The new volume of British Documents belongs to this period. It covers the war between Italy and Turkey in 1911-1912 and the preparations for the war between Turkey and the Balkan States which was to follow on its heels.

The anxieties of our Foreign Office had shifted from Morocco to the Near East, with Russia taking the place of France.

Our new difficulties were as serious as our old. For our relations with Russia differed from our relations with France in two respects.
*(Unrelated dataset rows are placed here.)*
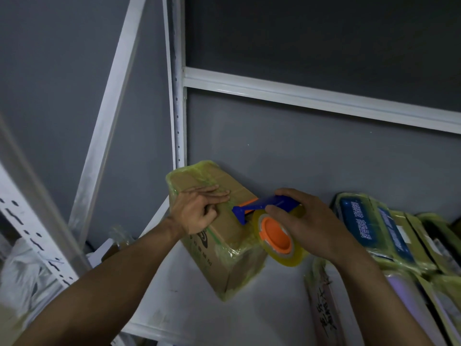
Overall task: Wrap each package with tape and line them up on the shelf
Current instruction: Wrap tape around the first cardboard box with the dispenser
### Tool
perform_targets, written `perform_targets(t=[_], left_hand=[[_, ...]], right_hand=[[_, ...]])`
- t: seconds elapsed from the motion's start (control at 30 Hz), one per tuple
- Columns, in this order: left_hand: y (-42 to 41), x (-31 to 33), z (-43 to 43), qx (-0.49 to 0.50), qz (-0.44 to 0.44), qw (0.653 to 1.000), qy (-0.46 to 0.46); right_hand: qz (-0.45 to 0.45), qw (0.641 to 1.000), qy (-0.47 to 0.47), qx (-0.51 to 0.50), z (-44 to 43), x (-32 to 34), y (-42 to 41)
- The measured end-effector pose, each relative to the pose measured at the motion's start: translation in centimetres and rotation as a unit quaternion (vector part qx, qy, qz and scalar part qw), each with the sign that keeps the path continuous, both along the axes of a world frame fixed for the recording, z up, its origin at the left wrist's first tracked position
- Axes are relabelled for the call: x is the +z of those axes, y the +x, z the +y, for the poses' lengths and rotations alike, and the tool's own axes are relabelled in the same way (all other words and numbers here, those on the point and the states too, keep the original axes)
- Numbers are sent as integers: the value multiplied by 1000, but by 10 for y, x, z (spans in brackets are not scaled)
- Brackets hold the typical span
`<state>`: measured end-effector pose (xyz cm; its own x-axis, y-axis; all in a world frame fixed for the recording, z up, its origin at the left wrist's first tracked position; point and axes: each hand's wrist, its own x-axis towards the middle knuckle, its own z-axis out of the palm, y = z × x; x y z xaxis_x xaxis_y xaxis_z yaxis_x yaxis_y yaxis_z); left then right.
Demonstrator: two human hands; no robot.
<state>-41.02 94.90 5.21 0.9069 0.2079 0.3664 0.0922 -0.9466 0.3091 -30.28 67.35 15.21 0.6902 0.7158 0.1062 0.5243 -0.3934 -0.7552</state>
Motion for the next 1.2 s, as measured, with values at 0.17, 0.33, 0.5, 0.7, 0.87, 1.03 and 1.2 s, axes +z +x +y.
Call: perform_targets(t=[0.17, 0.33, 0.5, 0.7, 0.87, 1.03, 1.2], left_hand=[[2, -2, 3, -2, -21, 1000, -1], [3, 2, 4, -11, 8, 1000, -3], [-1, 3, -14, -33, 57, 998, -23], [-2, 3, -41, -22, 58, 998, -2], [-4, 4, -42, -12, 41, 999, -4], [-4, 6, -43, -10, 38, 999, -9], [-5, 8, -45, -10, 32, 999, -11]], right_hand=[[-18, 1000, 6, 0, -6, -4, -6], [-10, 1000, -4, -5, -10, -13, -6], [16, 1000, 11, 3, -15, -18, -6], [29, 999, 31, 7, -21, -25, -9], [15, 998, 50, -22, -23, -25, -13], [9, 998, 54, -19, -31, -23, -16], [14, 998, 52, -25, -43, -24, -19]])
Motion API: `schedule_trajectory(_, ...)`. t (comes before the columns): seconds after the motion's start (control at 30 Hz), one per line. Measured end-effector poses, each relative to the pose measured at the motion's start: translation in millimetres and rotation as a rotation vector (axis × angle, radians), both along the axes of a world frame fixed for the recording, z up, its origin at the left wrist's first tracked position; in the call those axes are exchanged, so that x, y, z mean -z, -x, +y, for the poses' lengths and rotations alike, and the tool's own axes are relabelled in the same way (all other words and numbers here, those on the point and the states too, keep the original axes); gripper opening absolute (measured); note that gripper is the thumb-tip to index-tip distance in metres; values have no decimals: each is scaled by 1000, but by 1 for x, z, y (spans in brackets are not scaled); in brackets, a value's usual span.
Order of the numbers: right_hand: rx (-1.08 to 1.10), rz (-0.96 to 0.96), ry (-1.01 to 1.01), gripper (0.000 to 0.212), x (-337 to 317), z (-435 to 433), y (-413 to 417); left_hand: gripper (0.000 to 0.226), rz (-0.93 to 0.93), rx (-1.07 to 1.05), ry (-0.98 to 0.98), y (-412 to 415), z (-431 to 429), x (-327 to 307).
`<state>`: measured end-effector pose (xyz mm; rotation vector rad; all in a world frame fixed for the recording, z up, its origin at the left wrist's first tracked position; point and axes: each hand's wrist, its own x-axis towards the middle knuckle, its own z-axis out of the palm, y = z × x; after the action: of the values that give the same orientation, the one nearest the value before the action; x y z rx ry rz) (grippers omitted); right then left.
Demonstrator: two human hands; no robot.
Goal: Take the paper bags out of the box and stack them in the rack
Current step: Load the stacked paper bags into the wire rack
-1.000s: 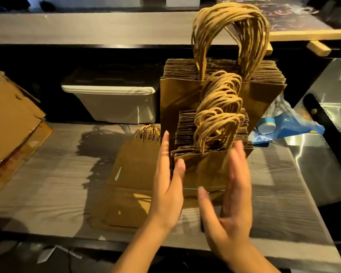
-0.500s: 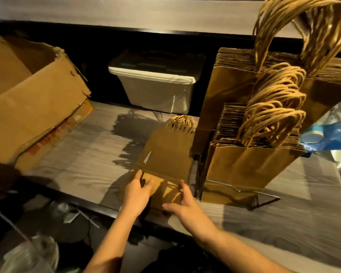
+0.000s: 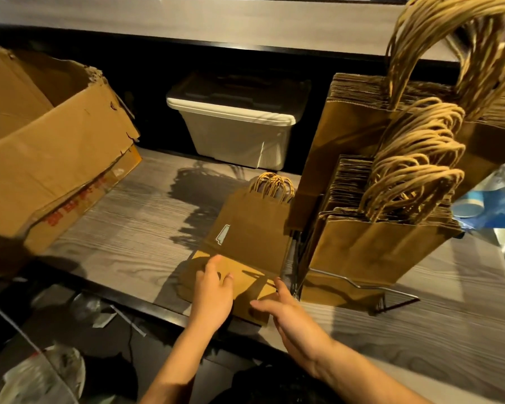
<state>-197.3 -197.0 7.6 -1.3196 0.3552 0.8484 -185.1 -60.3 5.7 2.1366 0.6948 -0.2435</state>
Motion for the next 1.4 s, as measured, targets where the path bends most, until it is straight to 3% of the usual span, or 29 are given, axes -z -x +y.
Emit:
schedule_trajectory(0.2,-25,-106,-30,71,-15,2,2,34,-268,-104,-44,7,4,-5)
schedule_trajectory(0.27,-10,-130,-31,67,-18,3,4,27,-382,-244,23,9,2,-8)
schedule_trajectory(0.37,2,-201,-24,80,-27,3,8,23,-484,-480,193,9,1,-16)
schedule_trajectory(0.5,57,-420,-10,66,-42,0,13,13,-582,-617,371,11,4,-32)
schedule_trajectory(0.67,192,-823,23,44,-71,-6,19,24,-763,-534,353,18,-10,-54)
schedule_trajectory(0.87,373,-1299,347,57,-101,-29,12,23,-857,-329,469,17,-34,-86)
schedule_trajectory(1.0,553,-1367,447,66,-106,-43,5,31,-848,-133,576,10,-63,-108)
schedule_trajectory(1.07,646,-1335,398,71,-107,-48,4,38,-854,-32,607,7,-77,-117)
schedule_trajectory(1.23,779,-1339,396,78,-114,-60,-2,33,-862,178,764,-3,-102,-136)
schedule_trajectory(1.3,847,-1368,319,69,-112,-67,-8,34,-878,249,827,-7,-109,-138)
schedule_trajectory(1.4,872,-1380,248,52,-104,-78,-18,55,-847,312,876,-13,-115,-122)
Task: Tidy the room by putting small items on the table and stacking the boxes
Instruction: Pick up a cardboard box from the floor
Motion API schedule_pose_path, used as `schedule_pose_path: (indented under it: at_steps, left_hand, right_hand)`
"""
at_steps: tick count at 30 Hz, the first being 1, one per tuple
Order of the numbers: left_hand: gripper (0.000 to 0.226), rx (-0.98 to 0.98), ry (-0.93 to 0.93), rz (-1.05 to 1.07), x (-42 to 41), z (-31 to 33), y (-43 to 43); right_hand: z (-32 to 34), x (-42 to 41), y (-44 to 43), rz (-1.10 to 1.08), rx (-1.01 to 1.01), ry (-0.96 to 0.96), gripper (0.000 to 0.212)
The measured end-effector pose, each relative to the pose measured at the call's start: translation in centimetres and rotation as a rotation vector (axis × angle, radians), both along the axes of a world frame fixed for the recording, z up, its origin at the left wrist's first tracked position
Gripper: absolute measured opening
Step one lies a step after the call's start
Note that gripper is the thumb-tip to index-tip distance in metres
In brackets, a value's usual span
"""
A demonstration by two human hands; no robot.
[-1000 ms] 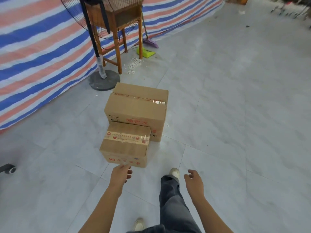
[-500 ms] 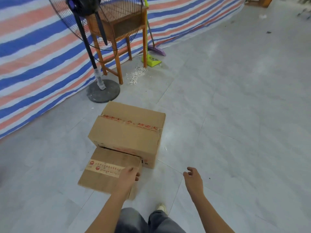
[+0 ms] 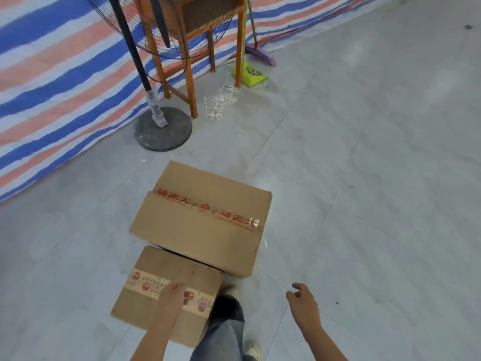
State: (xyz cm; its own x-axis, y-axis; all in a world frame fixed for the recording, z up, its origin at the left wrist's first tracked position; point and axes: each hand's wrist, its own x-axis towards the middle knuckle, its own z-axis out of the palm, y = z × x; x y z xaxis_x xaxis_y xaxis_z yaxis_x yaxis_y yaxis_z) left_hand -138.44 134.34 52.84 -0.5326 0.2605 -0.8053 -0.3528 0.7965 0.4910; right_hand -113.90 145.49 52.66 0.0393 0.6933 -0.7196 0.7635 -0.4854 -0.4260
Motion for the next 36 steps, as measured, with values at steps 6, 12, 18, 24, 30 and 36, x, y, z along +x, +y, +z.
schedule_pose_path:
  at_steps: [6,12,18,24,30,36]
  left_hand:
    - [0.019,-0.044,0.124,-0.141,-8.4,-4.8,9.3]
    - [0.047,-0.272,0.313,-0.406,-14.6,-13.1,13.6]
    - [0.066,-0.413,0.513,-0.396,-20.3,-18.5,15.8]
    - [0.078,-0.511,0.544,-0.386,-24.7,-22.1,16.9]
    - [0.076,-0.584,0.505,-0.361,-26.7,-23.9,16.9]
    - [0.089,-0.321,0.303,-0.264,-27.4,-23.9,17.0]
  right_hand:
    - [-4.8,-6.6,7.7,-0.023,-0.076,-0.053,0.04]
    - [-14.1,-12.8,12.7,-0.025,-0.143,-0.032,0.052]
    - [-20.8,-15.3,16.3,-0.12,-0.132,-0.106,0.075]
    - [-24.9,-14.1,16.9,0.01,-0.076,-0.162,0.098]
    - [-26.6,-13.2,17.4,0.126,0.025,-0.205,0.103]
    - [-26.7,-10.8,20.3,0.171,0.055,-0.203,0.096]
We had in Persia a constant cause of friction with Russia, and though we went far, too far in the opinion of many Englishmen, in trying to remove this friction, conceding to Russia rights in Persia that were not ours to give, that friction persisted right down to the Great War.

In the second place whatever our misgivings of the Foreign Office about the tenacity of France, they were nothing to its misgivings about the fidelity of Russia.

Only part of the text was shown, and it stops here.